_PROMPT:_
Apart from the pictures, every line below needs to be reproduced verbatim.

▬▬▬▬▬▬▬▬▬▬

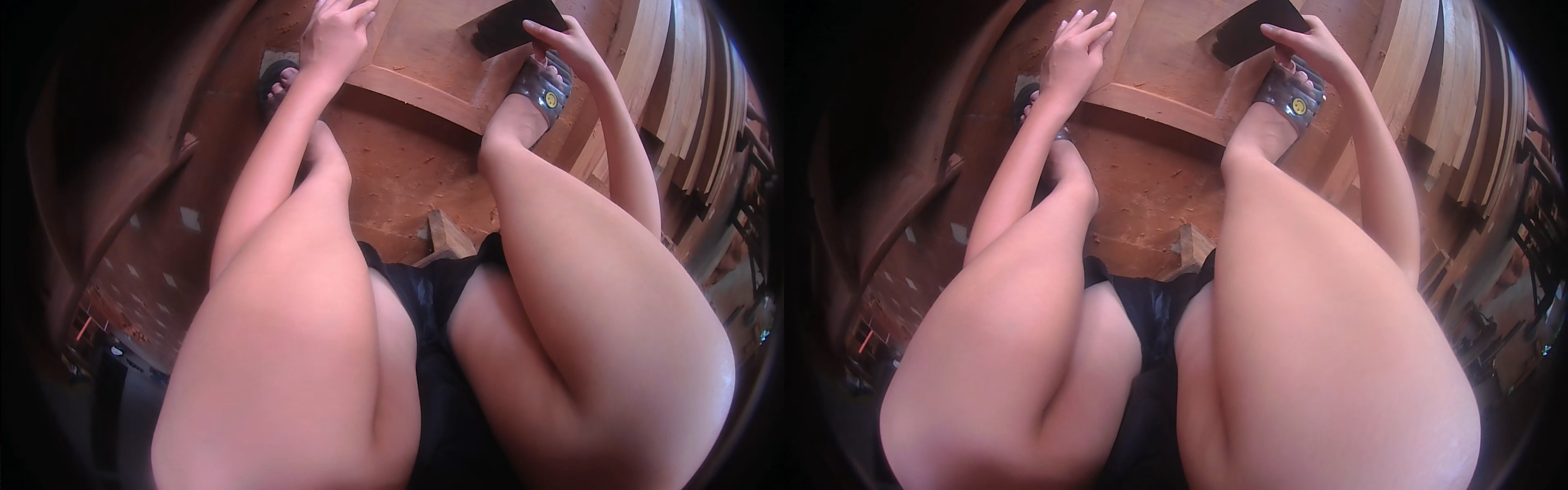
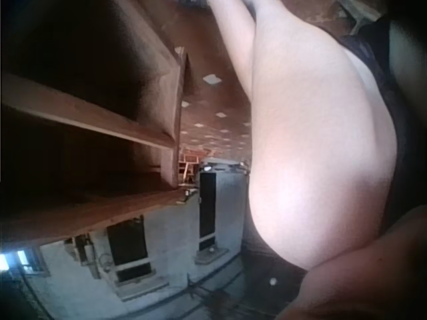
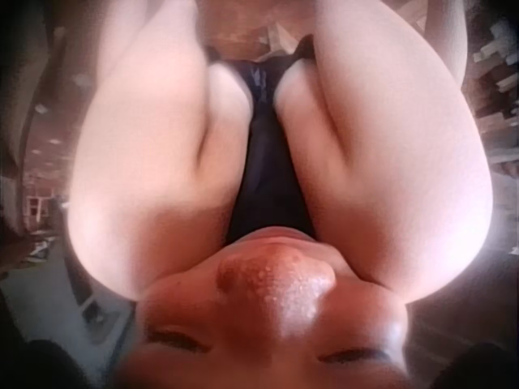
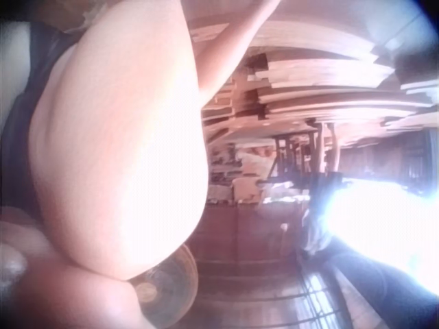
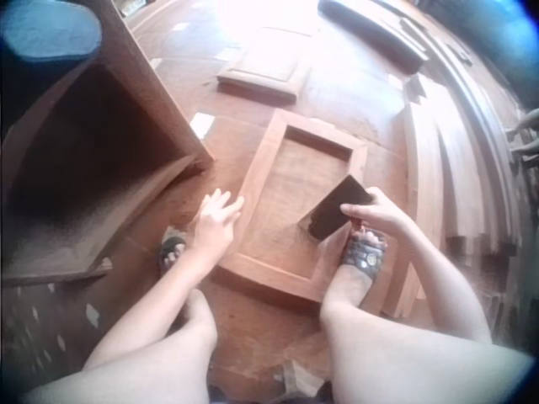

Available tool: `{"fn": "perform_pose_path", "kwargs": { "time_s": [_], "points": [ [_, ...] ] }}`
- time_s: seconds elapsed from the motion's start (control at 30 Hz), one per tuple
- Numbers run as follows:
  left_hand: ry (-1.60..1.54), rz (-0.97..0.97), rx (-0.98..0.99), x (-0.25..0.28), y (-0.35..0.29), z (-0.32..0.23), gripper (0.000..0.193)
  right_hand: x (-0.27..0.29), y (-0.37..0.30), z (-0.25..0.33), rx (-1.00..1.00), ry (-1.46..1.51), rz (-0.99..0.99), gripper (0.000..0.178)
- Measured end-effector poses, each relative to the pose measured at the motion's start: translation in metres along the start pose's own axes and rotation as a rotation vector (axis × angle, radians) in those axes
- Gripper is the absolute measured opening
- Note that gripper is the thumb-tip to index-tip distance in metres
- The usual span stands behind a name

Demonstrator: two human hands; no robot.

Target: The person sits on the floor and sands a rectangular wooden frame using a sanding block. They repeatedly rub the sanding block along the edges and flat surfaces of the frame, occasionally repositioning the frame to access different areas.

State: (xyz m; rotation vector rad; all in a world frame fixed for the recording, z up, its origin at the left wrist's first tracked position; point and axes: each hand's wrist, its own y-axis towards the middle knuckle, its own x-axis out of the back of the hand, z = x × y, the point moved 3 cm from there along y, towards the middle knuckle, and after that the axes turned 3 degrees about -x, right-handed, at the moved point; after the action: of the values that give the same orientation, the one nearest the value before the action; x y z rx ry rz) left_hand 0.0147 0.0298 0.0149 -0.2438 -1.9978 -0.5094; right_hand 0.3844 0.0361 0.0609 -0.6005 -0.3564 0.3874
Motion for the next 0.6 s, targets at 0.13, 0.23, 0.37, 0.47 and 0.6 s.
{"fn": "perform_pose_path", "kwargs": {
  "time_s": [0.13,0.23,0.37,0.47,0.6],
  "points": [
    [-0.005,-0.008,-0.007,-0.004,-0.001,0.005,0.03,-0.016,0.006,-0.011,-0.095,-0.069,-0.064,0.037],
    [-0.009,-0.006,0.0,-0.003,-0.004,0.007,0.03,-0.046,0.004,-0.004,-0.114,-0.094,0.079,0.039],
    [0.009,-0.004,-0.004,-0.002,-0.004,0.004,0.03,-0.063,-0.002,0.005,-0.098,-0.068,0.093,0.039],
    [-0.02,-0.008,0.002,-0.004,-0.004,0.008,0.03,-0.055,-0.001,0.002,-0.049,-0.019,0.036,0.039],
    [-0.028,-0.017,0.001,-0.004,-0.003,0.006,0.03,-0.025,-0.002,-0.001,-0.035,0.007,-0.043,0.039]
  ]
}}
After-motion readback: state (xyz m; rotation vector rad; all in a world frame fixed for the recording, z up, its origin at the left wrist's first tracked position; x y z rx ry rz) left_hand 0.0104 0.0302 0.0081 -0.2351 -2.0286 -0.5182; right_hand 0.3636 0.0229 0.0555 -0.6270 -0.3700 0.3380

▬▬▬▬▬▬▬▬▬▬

_WRITTEN ANSWER:_
Available tool: `{"fn": "perform_pose_path", "kwargs": { "time_s": [_], "points": [ [_, ...] ] }}`
- time_s: seconds elapsed from the motion's start (control at 30 Hz), one per tuple
- Numbers run as follows:
  left_hand: ry (-1.60..1.54), rz (-0.97..0.97), rx (-0.98..0.99), x (-0.25..0.28), y (-0.35..0.29), z (-0.32..0.23), gripper (0.000..0.193)
  right_hand: x (-0.27..0.29), y (-0.37..0.30), z (-0.25..0.33), rx (-1.00..1.00), ry (-1.46..1.51), rz (-0.99..0.99), gripper (0.000..0.178)
- Measured end-effector poses, each relative to the pose measured at the motion's start: translation in metres along the start pose's own axes and rotation as a rotation vector (axis × angle, radians) in those axes
- Gripper is the absolute measured opening
- Note that gripper is the thumb-tip to index-tip distance in metres
- The usual span stands behind a name

Demonstrator: two human hands; no robot.

Target: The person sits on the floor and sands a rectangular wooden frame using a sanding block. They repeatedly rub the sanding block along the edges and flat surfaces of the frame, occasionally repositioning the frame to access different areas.

State: (xyz m; rotation vector rad; all in a world frame fixed for the recording, z up, its origin at the left wrist's first tracked position; point and axes: each hand's wrist, its own y-axis towards the middle knuckle, its own x-axis out of the back of the hand, z = x × y, the point moved 3 cm from there along y, towards the middle knuckle, and after that the axes turned 3 degrees about -x, right-handed, at the moved point; after the action: of the values that give the same orientation, the one nearest the value before the action; x y z rx ry rz) left_hand 0.0147 0.0298 0.0149 -0.2438 -1.9978 -0.5094; right_hand 0.3844 0.0361 0.0609 -0.6005 -0.3564 0.3874
Motion for the next 0.6 s, targets at 0.13, 0.23, 0.37, 0.47 and 0.6 s.
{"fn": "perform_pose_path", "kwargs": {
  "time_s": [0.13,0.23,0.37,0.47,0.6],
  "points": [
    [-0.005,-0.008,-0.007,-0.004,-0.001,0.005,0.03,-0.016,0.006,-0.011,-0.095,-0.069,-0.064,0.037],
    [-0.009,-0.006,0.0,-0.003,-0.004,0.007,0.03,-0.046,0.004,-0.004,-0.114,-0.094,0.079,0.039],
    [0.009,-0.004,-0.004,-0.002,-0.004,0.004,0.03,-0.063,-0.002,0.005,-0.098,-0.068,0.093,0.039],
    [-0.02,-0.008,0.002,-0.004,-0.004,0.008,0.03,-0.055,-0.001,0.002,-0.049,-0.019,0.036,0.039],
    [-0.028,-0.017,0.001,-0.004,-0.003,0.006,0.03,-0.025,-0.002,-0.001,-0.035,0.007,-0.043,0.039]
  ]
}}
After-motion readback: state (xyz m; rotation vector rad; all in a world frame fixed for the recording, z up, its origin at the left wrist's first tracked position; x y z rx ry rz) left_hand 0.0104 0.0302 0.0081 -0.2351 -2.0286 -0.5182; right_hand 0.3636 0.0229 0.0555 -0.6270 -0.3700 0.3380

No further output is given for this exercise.